EXERCISE PROMPT – Take the lines below from the one with "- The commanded" through the one with "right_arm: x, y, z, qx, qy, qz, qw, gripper" and retype them exactly. Include nothing else, and no pictures.

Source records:
----------------
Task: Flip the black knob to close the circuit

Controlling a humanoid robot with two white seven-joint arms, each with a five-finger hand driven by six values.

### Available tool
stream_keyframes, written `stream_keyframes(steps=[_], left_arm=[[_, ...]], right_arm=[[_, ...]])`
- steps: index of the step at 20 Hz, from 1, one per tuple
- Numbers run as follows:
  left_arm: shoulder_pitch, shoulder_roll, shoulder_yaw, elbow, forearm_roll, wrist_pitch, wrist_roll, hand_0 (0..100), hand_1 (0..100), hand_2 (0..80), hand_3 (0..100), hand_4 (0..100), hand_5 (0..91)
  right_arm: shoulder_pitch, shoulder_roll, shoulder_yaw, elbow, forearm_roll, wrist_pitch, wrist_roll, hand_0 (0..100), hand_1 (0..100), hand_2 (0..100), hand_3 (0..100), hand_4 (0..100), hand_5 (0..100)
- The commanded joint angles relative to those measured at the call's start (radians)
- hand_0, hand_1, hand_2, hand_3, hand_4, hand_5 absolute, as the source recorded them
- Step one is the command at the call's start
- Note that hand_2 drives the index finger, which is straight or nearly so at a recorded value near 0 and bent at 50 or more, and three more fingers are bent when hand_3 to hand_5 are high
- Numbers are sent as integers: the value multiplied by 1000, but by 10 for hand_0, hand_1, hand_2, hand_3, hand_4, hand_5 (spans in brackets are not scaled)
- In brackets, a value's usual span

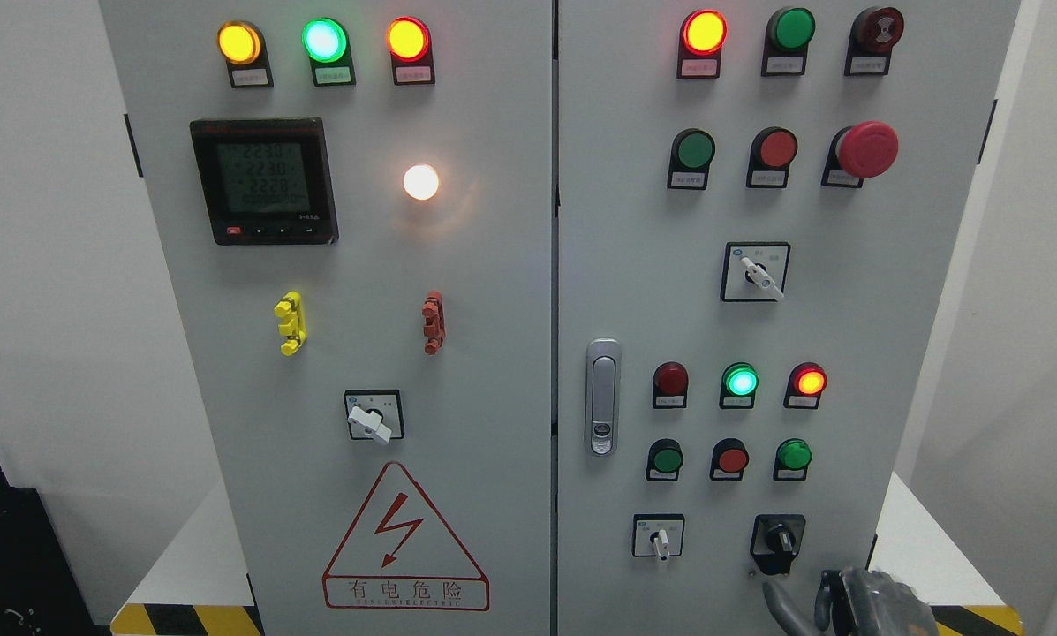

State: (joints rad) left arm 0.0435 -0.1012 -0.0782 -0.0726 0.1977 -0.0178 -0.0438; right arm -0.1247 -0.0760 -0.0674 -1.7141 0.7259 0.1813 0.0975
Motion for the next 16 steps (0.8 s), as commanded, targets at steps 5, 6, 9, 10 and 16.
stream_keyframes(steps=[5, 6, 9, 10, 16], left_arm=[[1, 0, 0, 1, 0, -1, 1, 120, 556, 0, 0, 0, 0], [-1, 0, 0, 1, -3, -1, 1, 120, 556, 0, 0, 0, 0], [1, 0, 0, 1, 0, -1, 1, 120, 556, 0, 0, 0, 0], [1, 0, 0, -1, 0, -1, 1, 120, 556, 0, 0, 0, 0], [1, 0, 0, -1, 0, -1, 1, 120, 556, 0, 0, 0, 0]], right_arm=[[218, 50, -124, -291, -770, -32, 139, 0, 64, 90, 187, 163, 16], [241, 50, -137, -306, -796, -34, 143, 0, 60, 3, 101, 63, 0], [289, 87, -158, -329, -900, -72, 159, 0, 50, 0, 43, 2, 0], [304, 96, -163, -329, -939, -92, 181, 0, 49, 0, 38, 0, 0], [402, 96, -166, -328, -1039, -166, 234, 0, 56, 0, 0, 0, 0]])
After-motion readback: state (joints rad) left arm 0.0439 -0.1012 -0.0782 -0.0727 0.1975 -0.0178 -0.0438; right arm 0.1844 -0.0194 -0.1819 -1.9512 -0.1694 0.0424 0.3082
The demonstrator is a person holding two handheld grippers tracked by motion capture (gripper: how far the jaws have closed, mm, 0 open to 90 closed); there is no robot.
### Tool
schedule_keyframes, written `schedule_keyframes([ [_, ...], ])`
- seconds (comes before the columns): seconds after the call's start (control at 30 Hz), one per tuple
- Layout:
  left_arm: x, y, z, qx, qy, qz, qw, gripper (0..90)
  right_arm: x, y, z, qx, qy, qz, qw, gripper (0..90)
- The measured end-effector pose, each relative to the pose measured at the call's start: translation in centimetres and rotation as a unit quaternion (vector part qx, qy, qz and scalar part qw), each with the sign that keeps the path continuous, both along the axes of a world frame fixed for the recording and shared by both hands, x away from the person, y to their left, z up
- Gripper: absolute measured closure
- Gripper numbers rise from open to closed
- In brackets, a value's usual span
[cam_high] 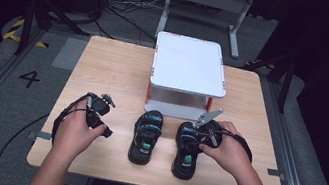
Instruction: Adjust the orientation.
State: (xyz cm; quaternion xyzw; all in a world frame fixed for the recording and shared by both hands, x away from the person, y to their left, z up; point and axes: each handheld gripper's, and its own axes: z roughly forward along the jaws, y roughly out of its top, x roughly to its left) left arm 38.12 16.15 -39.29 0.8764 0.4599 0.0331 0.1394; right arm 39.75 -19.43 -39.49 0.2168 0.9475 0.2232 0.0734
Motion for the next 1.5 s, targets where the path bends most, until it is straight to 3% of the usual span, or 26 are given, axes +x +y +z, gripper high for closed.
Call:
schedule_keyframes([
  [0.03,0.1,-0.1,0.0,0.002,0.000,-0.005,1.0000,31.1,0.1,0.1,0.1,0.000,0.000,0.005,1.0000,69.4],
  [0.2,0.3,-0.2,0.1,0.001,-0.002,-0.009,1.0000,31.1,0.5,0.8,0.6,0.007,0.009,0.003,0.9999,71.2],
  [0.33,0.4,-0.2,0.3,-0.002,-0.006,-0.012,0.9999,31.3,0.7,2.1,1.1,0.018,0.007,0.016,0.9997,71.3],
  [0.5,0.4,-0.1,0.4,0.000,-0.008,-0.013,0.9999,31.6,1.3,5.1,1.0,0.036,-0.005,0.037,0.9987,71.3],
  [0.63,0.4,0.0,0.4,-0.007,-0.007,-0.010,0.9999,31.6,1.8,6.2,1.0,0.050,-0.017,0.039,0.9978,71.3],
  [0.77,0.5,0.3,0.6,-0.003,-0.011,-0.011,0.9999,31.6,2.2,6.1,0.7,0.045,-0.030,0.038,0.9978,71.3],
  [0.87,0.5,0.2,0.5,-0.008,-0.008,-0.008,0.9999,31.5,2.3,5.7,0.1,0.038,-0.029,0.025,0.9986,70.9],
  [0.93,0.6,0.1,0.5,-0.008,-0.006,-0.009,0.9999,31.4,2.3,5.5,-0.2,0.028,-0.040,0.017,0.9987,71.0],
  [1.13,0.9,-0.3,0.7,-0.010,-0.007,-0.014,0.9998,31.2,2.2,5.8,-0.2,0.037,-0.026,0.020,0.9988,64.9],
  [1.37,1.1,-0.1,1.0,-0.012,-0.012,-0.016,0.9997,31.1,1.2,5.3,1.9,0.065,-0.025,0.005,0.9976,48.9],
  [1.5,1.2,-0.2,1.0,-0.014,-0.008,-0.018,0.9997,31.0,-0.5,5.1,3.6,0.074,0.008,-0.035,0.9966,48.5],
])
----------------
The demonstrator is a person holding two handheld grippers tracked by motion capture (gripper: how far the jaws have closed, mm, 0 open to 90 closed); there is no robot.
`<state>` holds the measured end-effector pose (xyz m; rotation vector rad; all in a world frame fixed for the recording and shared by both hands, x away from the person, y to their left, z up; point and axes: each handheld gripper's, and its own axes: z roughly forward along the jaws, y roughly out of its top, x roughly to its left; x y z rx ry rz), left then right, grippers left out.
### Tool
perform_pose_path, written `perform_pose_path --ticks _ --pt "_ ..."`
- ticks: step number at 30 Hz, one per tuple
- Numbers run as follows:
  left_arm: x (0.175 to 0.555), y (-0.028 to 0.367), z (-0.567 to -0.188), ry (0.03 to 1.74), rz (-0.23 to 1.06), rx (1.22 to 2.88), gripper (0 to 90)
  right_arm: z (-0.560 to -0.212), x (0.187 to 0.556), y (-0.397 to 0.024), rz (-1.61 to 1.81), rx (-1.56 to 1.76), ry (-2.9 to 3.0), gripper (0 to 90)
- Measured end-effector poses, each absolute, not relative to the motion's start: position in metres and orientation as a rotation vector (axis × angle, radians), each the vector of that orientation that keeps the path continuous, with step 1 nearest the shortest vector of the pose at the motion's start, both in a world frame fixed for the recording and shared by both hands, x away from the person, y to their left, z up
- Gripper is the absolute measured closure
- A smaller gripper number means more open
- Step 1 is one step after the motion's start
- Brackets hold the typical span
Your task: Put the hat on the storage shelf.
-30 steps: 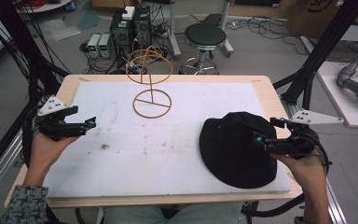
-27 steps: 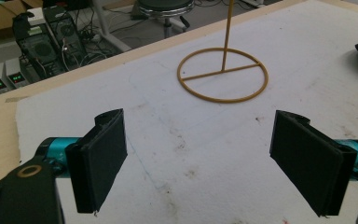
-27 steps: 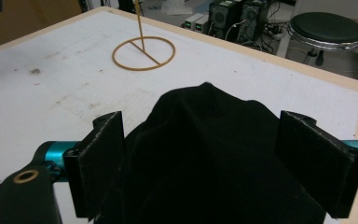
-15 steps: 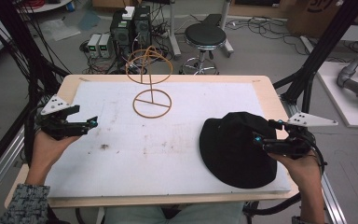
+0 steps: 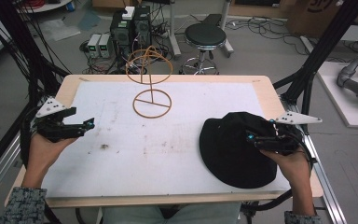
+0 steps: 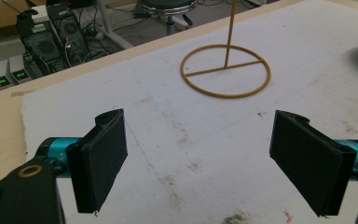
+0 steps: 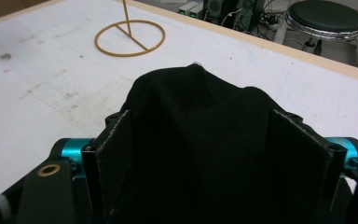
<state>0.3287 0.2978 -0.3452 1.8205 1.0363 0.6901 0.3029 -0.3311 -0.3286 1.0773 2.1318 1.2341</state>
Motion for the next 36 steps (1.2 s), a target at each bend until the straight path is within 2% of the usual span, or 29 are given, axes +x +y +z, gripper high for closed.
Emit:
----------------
RESPONSE AREA –
- The commanded joint angles relative to those measured at the call's start (radians)
- hand_0, hand_1, hand_2, hand_3, hand_4, hand_5 absolute, as the source recorded them
- Step one is the command at the call's start
- Note that hand_2 drives the index finger, which is straight or nearly so at a recorded value near 0 and bent at 50 or more, and three more fingers are bent when hand_3 to hand_5 are high
- Numbers are sent as integers: the value multiplied by 1000, but by 10 for hand_0, hand_1, hand_2, hand_3, hand_4, hand_5 (spans in brackets are not scaled)
- In brackets, a value's usual span


State: (joints rad) left arm 0.0435 -0.1012 -0.0782 -0.0726 0.1977 -0.0178 -0.0438; right arm -0.1247 -0.0760 -0.0674 -1.7141 0.7259 0.1813 0.0975
Motion for the next 16 steps (0.8 s), as commanded, targets at steps 5, 6, 9, 10 and 16.
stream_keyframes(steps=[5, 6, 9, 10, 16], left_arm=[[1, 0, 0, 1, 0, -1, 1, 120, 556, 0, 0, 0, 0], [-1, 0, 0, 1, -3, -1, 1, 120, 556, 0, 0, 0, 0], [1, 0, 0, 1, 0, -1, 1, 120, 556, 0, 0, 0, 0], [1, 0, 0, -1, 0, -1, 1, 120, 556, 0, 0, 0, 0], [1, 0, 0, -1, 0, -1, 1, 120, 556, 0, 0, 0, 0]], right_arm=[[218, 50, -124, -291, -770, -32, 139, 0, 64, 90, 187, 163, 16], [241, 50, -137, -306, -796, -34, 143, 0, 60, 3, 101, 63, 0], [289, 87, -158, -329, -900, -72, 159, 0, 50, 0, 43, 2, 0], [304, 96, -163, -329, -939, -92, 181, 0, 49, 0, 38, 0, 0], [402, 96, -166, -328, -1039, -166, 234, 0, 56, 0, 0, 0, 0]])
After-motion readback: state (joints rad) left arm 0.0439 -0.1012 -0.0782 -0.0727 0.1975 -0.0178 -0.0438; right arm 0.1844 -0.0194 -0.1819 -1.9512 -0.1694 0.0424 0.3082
The demonstrator is a person holding two handheld grippers tracked by motion capture (gripper: how far the jaws have closed, mm, 0 open to 90 closed); there is no robot.
### Tool
schedule_keyframes, written `schedule_keyframes([ [_, ...], ])`
- seconds (comes before the columns): seconds after the call's start (control at 30 Hz), one per tuple
- Layout:
  left_arm: x, y, z, qx, qy, qz, qw, gripper (0..90)
  right_arm: x, y, z, qx, qy, qz, qw, gripper (0..90)

That's the answer, with nothing more to add.